“You do too,” I tell her. “I was almost scared you’d choose millennial gray.”
“Is that your way of calling me old? Aren’t you a millennial?” Her brows lift.
I scoff. “No. I’m Gen Z, baby.”
“Fuck,” she whispers and laughs.
I set the paint roller against the wall and pull her into my arms.
“Does this make me a cougar?” she asks.
“Does it make me your cub?” I quickly snap back.
“Shut the hell up,” she tells me, and I lean in and kiss her as I laugh against her mouth. “You should be glad I like you.”
“Glad? Nah. I’m fuckin’ thrilled,” I say, picking up my roller so we can finish painting the color on the walls.
The midday sun creeps in through the windows, and the only sound is the soft glide of paint and the occasional creak of the ladder.
“We won’t finish before I leave, will we?” she asks after a while.
I pause, roller hovering halfway up the wall. “Probably not.”
She nods like she already knew but needed to hear it out loud.
“But it’s getting there. It’s much closer than it was when I was working alone.”
She keeps rolling. “That’s true. Progress is progress.”
“Yes, it is.”
We keep working, side by side, the walls around us slowly turning from bare to complete, like everything else between us.
I finish the wall and lower my roller, wiping the back of my arm across my forehead. Stormy’s across the room, cleaning up, her tank top clinging to her back, shoulders flushed from the heat.
“Come on. I want to show you something,” I tell her.
She follows me through the house, barefoot and curious, a light bounce in her step despite the hours we’ve been working.
I take her hand, leading her to the stairwell off the main entrance of the house.
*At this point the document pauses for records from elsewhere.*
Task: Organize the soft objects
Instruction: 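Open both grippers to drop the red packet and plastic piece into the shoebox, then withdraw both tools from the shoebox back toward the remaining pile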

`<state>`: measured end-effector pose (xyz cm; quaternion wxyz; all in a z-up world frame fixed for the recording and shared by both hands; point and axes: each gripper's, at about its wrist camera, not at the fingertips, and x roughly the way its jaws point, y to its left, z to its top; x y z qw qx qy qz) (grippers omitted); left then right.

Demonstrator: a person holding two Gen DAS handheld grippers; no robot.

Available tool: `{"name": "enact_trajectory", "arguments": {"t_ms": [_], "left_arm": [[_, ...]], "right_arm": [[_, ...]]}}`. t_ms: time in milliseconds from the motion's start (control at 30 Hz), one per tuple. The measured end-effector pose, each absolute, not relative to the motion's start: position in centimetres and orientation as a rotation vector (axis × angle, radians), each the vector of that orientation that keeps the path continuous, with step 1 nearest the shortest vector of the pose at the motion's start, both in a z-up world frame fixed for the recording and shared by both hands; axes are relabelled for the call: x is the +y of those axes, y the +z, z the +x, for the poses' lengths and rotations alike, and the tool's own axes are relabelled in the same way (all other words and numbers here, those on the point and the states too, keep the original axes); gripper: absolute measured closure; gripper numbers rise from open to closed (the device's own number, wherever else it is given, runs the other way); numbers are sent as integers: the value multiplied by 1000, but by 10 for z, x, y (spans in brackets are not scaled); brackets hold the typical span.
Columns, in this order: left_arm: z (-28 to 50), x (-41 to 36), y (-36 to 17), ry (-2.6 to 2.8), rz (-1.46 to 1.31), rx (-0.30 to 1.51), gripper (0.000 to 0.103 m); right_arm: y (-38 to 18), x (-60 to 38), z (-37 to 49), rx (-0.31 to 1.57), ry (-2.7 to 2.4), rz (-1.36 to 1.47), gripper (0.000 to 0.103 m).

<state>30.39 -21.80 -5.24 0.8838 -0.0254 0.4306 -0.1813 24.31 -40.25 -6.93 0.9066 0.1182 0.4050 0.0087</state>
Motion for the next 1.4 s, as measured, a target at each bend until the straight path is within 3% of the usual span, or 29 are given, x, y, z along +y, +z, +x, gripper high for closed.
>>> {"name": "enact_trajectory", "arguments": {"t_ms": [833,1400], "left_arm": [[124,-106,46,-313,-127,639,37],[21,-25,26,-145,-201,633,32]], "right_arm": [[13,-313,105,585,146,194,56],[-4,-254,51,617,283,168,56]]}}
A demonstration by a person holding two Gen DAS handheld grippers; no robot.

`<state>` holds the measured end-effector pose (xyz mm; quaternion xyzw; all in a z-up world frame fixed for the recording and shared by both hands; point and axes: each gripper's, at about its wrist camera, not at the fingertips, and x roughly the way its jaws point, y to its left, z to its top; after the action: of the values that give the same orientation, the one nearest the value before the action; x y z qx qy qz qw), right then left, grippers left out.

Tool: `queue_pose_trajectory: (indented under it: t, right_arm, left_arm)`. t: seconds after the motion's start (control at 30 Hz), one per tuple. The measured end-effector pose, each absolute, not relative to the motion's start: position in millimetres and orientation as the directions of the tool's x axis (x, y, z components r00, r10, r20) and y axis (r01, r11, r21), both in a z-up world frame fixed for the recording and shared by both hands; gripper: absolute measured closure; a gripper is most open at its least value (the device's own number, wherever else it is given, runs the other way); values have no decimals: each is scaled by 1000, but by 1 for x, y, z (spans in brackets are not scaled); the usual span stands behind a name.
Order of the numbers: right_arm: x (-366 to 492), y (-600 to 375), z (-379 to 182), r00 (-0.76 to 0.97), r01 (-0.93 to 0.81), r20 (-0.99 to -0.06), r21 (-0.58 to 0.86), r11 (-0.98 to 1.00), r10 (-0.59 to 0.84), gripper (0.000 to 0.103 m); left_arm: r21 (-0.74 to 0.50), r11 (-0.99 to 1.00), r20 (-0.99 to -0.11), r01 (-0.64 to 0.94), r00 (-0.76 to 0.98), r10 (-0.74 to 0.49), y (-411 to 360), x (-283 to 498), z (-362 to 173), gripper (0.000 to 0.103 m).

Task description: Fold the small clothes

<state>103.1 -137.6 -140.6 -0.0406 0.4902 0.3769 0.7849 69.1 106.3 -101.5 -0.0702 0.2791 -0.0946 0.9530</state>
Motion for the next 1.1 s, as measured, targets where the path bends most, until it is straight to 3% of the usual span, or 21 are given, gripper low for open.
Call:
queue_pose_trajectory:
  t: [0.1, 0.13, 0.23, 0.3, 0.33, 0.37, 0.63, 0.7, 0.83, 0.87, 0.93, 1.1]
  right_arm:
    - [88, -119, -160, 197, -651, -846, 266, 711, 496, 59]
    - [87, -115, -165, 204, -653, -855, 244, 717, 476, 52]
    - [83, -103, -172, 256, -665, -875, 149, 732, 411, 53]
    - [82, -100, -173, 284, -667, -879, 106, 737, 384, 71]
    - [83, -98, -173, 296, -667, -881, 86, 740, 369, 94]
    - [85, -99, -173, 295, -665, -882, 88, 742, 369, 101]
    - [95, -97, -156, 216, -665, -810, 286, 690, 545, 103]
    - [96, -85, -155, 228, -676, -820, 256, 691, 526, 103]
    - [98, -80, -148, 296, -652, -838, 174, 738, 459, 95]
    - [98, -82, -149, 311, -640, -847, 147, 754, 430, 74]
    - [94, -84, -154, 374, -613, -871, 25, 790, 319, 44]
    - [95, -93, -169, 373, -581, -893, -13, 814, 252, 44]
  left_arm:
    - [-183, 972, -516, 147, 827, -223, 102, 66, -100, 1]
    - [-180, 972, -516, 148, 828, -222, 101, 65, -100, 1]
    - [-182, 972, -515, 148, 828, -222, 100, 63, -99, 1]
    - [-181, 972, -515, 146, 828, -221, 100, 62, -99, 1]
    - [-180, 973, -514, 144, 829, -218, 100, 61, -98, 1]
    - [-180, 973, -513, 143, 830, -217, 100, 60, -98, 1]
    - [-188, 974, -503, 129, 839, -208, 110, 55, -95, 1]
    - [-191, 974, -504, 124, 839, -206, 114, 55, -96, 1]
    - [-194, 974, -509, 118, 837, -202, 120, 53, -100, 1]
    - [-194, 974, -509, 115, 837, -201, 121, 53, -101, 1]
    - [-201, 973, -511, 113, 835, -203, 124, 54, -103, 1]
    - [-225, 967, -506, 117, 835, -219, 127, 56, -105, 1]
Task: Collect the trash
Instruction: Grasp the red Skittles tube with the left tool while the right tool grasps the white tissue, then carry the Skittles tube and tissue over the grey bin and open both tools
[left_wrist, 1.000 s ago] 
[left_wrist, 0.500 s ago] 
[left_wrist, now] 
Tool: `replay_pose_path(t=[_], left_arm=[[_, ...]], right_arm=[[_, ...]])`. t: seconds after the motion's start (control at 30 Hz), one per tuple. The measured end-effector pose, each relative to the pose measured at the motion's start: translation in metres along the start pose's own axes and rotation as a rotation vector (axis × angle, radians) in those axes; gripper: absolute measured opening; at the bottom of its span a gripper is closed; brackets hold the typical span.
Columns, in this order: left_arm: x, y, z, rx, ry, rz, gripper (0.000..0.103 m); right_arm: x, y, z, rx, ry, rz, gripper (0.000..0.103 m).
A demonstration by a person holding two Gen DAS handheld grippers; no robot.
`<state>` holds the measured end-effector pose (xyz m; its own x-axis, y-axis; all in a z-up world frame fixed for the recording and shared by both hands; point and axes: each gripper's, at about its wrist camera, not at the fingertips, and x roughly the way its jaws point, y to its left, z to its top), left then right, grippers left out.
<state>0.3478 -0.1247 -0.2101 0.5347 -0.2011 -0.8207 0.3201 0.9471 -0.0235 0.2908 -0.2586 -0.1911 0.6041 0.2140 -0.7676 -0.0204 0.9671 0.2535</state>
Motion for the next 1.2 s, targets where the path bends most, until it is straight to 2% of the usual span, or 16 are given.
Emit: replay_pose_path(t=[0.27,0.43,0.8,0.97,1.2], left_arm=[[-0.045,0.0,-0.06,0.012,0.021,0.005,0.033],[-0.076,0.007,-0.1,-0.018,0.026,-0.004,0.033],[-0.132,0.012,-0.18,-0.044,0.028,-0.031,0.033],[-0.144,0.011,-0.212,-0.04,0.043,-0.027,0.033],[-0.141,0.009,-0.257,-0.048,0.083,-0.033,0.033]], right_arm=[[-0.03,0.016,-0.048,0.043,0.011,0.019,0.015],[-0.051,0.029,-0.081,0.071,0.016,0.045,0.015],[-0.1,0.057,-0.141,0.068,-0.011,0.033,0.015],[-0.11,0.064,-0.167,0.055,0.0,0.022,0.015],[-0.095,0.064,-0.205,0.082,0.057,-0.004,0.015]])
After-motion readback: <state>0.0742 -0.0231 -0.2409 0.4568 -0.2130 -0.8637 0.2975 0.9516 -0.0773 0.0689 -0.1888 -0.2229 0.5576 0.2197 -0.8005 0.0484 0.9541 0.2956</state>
It’s unfinished, and it still needs a handrail, but the steps are solid even if they creak. At the top, the temperature shifts slightly, and the light changes too. There’s no door or drywall, just framed outlines and exposed beams. The floors are still in their original worn state, and all that stands is its potential.
“Careful,” I say, steadying her as we step onto the landing. “It’s rough.”
She looks around slowly, taking it all in. “I didn’t expect it to be this big.”
I gesture to the right. “That’ll be the main bathroom for the largest bedroom. Back there …” I motion toward the deeper end of the hall. “A game room or an office. A Jack and Jill bathroom goes here. And these two rooms … one day, they’ll be my kids’ rooms.”
I pause at the last door, my hand braced on the frame.
Stormy doesn’t say anything, but she shifts beside me.
“I drew the layout before I purchased the place,” I admit. “Had it in my head that if I started on the remodel, the right person would show up.”
She walks slowly to the nearest doorway and leans against it. Still, she smiles like she can see it.
“Have you ever imagined them?” she asks. “Your kids?”
I nod. “Not their faces or anything. The noises of kids. Little feet running down the hall. Laughter bouncing off the walls.” I exhale slowly. “It’s quiet here. Always has been. But I never meant for it to stay that way.”